Alternative medicine. Mainly, I reverse "rube-goldberg" it until I get something so simple it seems impossible. Like indigestion - After supporting the manufacturer of Rolaids for about 3 decades and exploring all of the ideas regarding a single cause of a multitude of ills, it turns out 2 glasses of water will do the trick. I haven't had indigestion in over 10 years - not since I drank those first two glasses of water. Instant relief. Same with migraines. Since I decided to approach the indigestion as an indicator of dehydration, I have not had a single migraine when I used to have 3 or 4 incapacitating migraines per month. Being a coffee, rather than water, drinker, I really had to choke down that first glass but the second went down with no problem. And I've been drinking water ever since. Not enough, probably, but enough to not have indigestion or migraines.

All of my interest in chemistry is a sort of chemical minimalism. Currently, I'm trying to figure out how the mineral buildup in my Keurig coffee maker cleared itself up. I use the Keurig as a non-boiled hot water source and water is of particular interest to me but this phenomenon has left me with nothing much to experiment with, LOL. I'm thinking about hacking my water heater so I can source it with a variety of waters in various states AND monitor the thickness of mineral deposits.

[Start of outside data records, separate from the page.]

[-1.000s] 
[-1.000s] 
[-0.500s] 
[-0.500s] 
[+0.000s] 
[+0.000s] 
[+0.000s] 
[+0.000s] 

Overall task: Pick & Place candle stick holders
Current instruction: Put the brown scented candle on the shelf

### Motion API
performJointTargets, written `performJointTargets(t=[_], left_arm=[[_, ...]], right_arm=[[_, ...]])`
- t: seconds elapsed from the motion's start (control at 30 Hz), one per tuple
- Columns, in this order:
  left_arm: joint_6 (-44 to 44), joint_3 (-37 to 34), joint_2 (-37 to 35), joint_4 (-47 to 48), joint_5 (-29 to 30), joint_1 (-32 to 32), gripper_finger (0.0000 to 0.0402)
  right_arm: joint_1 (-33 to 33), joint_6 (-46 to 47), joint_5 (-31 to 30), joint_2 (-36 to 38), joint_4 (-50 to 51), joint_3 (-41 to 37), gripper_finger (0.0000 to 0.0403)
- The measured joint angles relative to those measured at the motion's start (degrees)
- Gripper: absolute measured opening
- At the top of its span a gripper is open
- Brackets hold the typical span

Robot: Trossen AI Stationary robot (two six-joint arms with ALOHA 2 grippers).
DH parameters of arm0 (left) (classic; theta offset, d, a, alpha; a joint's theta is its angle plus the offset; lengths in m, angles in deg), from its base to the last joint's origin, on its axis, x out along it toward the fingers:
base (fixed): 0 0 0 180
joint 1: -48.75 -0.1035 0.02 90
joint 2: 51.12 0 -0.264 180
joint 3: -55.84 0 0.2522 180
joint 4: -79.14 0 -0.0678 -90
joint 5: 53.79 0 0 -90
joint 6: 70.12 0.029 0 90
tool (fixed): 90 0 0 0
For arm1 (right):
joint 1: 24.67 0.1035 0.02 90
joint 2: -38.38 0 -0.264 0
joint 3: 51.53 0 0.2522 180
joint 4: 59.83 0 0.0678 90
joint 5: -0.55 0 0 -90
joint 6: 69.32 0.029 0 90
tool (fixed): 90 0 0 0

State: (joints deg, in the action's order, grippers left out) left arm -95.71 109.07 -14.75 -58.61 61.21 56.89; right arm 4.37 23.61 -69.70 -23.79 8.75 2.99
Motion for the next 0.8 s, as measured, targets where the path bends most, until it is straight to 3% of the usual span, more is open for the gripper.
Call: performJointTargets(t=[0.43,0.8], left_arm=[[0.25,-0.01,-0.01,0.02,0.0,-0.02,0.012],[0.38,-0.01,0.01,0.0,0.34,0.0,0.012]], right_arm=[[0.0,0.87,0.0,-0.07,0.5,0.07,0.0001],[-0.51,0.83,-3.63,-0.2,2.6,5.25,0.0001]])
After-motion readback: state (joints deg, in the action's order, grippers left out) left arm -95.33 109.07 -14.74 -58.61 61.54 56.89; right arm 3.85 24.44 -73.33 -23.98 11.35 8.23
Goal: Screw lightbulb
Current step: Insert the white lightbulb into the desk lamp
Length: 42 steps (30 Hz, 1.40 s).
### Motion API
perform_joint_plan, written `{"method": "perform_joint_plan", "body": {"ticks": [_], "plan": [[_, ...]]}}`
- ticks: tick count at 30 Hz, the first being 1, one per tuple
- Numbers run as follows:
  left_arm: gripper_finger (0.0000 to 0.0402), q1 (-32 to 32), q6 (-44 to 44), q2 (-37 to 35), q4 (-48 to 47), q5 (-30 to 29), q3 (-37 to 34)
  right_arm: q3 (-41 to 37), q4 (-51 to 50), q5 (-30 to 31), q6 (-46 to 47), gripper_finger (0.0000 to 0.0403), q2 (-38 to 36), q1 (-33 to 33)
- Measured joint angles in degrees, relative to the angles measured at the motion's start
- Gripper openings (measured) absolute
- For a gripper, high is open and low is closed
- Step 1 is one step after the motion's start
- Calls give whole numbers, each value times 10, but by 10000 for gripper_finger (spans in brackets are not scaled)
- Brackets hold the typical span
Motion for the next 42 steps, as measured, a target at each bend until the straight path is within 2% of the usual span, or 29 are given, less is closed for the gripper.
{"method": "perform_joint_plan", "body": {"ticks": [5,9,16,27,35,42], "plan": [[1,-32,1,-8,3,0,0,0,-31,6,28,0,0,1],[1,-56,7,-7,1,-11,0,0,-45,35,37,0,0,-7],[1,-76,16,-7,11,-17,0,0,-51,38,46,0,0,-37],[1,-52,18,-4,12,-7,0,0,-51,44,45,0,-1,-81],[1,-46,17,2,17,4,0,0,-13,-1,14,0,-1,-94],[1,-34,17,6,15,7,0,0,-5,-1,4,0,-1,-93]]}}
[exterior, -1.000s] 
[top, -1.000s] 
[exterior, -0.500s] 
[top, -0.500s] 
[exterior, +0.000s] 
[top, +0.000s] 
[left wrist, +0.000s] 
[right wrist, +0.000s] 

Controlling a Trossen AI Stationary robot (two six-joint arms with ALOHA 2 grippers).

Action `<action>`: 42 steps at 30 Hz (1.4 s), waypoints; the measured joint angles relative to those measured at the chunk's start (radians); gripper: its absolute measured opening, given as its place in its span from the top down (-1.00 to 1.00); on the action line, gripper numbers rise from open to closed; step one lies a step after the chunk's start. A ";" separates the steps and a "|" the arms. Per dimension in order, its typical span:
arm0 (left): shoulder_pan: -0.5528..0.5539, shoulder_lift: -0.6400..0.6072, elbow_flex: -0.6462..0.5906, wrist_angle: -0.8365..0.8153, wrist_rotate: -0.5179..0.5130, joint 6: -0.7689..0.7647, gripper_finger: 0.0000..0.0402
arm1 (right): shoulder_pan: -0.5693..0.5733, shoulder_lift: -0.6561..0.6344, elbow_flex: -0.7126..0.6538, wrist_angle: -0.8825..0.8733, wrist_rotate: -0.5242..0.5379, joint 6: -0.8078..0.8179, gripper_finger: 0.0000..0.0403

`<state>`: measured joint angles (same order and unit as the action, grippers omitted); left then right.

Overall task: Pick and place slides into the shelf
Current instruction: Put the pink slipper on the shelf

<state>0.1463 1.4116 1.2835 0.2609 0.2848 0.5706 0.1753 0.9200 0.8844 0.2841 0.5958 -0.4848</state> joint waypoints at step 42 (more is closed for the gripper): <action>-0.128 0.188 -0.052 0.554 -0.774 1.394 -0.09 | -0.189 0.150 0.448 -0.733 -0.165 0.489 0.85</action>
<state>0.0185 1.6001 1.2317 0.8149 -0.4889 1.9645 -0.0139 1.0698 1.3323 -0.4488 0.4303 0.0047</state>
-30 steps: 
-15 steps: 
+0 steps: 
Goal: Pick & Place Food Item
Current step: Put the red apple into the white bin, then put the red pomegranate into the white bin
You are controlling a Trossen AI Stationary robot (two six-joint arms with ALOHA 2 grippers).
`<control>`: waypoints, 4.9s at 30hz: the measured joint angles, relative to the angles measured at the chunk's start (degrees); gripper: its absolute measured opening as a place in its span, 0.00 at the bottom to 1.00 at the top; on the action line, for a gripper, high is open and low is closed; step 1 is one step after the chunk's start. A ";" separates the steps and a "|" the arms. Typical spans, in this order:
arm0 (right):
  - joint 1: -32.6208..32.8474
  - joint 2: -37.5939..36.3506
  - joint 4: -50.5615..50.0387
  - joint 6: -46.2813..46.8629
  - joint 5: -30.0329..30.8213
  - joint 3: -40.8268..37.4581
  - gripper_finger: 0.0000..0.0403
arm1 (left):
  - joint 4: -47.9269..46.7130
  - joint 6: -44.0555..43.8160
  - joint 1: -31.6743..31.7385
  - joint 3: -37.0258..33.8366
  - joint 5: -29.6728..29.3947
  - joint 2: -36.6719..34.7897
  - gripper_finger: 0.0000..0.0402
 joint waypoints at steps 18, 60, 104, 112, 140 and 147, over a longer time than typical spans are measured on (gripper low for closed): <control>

The only thing I can think of that it might have been was water filtered through the Berkey (which all of my water is) that would ordinarily drip straight out as when it's filtering I lock the spigot open so it drops straight into a 1 gallon glass jar BUT, about a week ago, the rubberband I was using to keep the spigot open broke so the reservoir of the Berkey filled with water which I then funneled straight into the 1 gallon glass jug I use to feed the Keurig through a high-speed filter funnel I recently bought. And since it ran out instead of dripped out, it had a pretty good vortex going as it drained into the jug. It doesn't seem possible that a single gallon of water run through a boiler - even one as small as a single cup coffee maker - could clean it out but...I don't know - it was a pretty dang interesting turn of events! The Keurig is 9 years old and on its last legs - or so I thought - giving only about 2 ounces per for several months. But now it's giving it's full volume (12 ounces). One minute it's spitting out 2 or 3 ounces and the next it's overfilling a 150 ml beaker and running all over the counter and onto the floor.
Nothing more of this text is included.